I myself just moved to San Francisco ~3 months ago after a lifetime of living
within about a 100 mile circle of places on the East coast; a lot of these
observations come from this experience. Ultimately, it's been a good
experience for me, but it's not exactly what I expected from a naive point of
view.

Packing up and moving your whole life has some pretty serious consequences
that are easy to gloss over. There's a big difference between a vacation of a
few weeks to a month and actually _living_ somewhere else.

Being in SF, for me, meant living in an urban (vs. suburban) environment,
which meant a variety of changes. Hopping in the car to go _anywhere_ is no
longer a requirement. It's also not an option if I want to get a load of
groceries, unless I want to rent a ZipCar. Am I saying it's too hard to walk 2
blocks to the grocery store? No. But it's a new way of life.

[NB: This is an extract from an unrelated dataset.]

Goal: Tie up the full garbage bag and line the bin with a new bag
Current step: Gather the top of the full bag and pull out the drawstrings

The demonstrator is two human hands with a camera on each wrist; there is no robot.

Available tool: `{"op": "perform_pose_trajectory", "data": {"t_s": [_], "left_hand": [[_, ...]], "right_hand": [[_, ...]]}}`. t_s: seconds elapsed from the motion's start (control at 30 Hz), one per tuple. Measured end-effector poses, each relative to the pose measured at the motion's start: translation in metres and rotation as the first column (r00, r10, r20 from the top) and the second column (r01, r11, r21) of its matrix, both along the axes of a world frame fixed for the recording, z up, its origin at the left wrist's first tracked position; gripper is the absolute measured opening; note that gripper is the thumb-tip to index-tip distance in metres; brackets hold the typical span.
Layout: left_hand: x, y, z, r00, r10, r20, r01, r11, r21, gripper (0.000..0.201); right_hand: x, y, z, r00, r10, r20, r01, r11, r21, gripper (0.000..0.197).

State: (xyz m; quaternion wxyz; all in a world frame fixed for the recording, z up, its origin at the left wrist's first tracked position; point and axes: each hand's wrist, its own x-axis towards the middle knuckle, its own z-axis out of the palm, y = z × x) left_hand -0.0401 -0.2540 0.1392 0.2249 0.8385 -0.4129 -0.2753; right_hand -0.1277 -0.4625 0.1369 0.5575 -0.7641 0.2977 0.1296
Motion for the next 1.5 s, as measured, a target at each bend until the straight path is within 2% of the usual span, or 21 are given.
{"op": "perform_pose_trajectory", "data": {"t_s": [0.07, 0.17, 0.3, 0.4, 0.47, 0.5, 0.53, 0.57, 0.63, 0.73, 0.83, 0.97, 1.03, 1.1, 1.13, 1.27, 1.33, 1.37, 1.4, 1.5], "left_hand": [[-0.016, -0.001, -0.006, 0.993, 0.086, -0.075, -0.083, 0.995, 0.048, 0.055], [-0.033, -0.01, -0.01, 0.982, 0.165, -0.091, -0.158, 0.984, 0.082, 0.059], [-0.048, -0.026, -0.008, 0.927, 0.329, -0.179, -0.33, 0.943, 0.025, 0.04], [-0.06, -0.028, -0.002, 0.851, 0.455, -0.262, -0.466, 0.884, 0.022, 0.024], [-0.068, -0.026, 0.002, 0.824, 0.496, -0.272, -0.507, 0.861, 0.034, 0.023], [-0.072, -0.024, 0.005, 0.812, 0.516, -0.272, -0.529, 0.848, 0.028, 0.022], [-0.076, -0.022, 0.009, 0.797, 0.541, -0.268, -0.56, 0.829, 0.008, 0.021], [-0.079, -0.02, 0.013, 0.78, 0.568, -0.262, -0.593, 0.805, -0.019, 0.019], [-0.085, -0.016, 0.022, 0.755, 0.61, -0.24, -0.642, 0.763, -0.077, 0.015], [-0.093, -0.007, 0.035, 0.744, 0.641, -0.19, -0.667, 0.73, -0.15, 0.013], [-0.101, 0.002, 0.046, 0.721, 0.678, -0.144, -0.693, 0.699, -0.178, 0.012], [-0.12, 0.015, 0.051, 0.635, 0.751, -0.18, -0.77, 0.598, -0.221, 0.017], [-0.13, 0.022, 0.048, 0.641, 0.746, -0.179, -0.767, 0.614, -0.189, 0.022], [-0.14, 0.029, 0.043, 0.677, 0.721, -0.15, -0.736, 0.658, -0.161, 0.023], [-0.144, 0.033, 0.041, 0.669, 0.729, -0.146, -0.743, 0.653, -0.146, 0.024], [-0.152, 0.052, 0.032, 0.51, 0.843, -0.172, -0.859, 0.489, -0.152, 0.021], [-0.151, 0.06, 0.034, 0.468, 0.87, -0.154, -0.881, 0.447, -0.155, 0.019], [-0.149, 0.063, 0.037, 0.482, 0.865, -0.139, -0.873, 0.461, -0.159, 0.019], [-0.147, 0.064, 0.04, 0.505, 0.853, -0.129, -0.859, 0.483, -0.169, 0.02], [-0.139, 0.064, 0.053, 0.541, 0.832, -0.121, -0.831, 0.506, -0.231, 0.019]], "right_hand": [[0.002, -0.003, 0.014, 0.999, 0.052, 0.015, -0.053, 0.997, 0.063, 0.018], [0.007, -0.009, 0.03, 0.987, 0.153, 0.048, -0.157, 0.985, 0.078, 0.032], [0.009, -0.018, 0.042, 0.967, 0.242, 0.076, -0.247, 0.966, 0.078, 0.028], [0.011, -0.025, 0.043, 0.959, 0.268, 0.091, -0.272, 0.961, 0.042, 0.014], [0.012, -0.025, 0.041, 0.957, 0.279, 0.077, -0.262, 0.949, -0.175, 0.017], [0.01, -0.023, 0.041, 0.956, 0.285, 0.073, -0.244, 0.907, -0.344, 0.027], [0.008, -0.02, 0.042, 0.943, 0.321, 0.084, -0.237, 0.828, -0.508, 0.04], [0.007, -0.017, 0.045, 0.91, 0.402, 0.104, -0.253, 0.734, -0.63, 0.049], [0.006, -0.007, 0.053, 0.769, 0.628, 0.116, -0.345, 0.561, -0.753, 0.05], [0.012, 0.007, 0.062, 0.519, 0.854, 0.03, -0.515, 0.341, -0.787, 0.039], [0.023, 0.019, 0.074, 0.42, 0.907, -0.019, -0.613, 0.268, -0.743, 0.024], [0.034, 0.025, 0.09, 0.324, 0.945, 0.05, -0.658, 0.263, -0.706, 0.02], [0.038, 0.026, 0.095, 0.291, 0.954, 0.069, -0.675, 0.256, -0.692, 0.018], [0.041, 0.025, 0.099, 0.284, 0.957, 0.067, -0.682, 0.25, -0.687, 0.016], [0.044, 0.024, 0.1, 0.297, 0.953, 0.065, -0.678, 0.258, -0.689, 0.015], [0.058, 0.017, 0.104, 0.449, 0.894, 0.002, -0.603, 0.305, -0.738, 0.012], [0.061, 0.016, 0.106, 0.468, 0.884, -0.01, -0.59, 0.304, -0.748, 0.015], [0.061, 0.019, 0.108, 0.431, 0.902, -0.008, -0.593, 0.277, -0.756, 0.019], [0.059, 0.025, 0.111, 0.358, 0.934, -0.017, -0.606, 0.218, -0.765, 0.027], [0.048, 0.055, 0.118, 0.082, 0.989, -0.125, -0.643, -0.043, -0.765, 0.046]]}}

All these changes to your lifestyle can be exciting and fun, but they can also
be stressful; especially so if you are (as I am not) socially isolated by
language and/or cultural differences.

For instance, one thing that was a hassle moving here for me, and would be
worse internationally, is ADHD medication. It's a schedule 2 drug in the
United States, meaning I can only ever get a month's supply, among other
restrictions. So when I got here I had to get a new doctor almost immediately
- and most doctors are reluctant to write a controlled substance prescription
on demand.

Again, I love traveling, and if I was reading this article about a DC company
(where I used to live) and I still lived there, I'd be the first to sign up.

But a lot of the differences are subtle, or unexpected, and you should realize
that it can be - while enlightening, meaningful, and ultimately fun - a very
stressful experience. It's sort of like the difference between telecommuting
and working in the office - with google hangouts, teleconferences, etc, the
communication should be the same, right? It's the same laptop whether at home
or at work, right? And yet, for me, the experience is massively different.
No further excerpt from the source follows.